4. Stress that employers, colleges and schools can ask questions and require documentation to help them assess the sincerity of an exemption request.

Some organizations give employees or students a short form to sign to request a religious exemption, and approve all or nearly all requests, Reiss says. Other organizations, on the other hand, require much more information to help them decide whether to grant an exemption, including a written explanation of how the requestor’s religious beliefs conflict with vaccination requirements.

Administrators also are permitted by law to ask questions about the requester’s belief system and medical history.
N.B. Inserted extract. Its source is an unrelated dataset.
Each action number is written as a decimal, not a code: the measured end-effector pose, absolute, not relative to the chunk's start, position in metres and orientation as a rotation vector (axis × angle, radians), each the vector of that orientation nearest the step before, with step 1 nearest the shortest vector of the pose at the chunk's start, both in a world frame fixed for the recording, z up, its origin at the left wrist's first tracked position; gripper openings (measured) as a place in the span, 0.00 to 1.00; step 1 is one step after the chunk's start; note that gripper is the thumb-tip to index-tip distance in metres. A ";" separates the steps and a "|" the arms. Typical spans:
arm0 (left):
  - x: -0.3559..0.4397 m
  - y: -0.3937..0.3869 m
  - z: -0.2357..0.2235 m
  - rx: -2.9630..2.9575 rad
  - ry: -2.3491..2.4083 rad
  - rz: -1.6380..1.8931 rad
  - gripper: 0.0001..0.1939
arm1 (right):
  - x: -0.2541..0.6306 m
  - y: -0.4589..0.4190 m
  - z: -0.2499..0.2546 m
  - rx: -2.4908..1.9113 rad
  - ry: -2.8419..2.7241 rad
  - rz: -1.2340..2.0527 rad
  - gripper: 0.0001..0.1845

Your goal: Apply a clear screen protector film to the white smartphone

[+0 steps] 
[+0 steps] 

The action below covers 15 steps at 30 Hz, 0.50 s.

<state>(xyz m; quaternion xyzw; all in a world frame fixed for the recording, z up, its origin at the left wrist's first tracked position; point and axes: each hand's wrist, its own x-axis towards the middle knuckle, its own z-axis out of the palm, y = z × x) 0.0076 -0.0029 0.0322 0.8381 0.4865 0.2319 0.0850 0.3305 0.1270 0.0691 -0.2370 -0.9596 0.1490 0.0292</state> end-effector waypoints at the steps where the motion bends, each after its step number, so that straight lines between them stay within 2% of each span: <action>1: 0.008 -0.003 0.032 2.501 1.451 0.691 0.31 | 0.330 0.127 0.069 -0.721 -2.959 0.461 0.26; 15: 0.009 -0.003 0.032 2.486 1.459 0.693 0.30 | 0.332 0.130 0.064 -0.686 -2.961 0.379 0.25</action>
For example, if someone seeking an exemption opposes COVID-19 vaccines because fetal cell lines were used to develop or test them, an administrator might ask whether that person takes Tylenol or other over-the-counter medications developed or tested using fetal cell lines, Reiss points out.

Federal law protects employees’ religious beliefs, observances and practices, regardless of whether workplace administrators are familiar with them. Employees don’t have to belong to organized religions. Because religious beliefs can be unique to each person, they also don’t have to make sense to the people deciding whether or not to grant exemptions.

“You can’t say that their beliefs are irrational,” Reiss adds, stressing that requests should be judged based “just on their sincerity.”

The U.S. Equal Employment Opportunity Commission advises employers to “ordinarily assume that an employee’s request for religious accommodation is based on a sincerely held religious belief.”